The protocol cares about ordering only where it has to: request_received is always first, done is always last, per-stream events are causally ordered. Cross-stream events interleave by wall-clock — and that's the correct behaviour, because the underlying work is concurrent.

The TUI is structurally a consumer of this same event model, even when the work runs in-process. The text deltas land in the scrollback buffer, the tool_call events drive the spinner indicator on the mid-separator, file events become inline file blocks. There's no "TUI mode" of the orchestration loop that's different from the API mode.

4. Tenants are tight; isolation is total

When --api is running, every request authenticates with a bearer token tied to a tenant. From there, every read enforces tenant_id match. Conversations, messages, memory entries, relations, artifacts, scratchpads, agents — none of them are visible across tenant boundaries.

5. Memory: soft over hard, search wants recall, browse wants precision

The structured memory layer makes three choices that compound into its overall shape:

/mem invalidate <id> sets valid_to rather than deleting the row. Hard-delete still exists (DELETE/v1/memory/entries/:id) but the common lifecycle is "fact retired, not erased."

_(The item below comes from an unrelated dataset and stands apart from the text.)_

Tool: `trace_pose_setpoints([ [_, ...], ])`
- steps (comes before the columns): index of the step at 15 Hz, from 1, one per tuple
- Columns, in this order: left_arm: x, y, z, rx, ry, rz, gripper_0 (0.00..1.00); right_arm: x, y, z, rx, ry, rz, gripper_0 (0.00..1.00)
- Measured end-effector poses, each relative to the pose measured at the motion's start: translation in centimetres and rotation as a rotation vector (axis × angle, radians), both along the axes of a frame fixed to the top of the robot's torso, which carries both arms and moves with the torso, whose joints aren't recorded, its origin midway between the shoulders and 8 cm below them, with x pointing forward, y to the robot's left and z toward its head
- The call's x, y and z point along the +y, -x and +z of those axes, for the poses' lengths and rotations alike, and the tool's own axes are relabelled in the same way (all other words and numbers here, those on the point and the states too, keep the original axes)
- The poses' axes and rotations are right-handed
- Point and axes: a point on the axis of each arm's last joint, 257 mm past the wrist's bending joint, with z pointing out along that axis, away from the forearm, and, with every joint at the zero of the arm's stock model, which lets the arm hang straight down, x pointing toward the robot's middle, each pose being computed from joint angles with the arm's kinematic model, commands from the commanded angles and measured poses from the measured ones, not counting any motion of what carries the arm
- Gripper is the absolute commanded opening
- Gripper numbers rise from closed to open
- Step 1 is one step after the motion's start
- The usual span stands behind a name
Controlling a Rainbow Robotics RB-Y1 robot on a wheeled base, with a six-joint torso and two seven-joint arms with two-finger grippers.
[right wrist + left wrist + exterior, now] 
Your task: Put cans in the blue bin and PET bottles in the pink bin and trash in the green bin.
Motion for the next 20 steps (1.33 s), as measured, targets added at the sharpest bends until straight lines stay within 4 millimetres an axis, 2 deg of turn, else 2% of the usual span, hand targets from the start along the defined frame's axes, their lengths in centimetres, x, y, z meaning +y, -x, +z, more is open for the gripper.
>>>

The same reversibility principle shows up in artifacts (PUT-on-conflict replaces with quota math accounting for the prior size), in tenants (disable, not delete), and in conversations (cascade-delete erases artifacts and memory links — but only when you explicitly ask for the cascade).

/mem entries type=project is a hard filter — the agent is browsing a category, exclusion is correct. But /mem search <query> type=project is a different shape: the agent is trying to find something, and aggressive filtering loses recall. The retrieval layer treats type and tag matches as score multipliers (~30% for type, ~20% for tag) rather than WHERE clauses. Project entries rank higher when the caller passed types=[project], but reference and learning matches still appear if they're a better lexical fit. The agent gets the answer it needed even when it over-specified the filter.

Retrieval is layered: lexical → locality → semantic.

6. Operational scope: do the distinctive thing well; let the proxy do the rest

Arbiter binds 127.0.0.1 by default and speaks plain HTTP. There is no built-in TLS, no built-in rate limiter, no built-in DDoS protection, no built-in WAF. Operational notes makes this explicit: deploy behind a reverse proxy (nginx, caddy, cloudflare).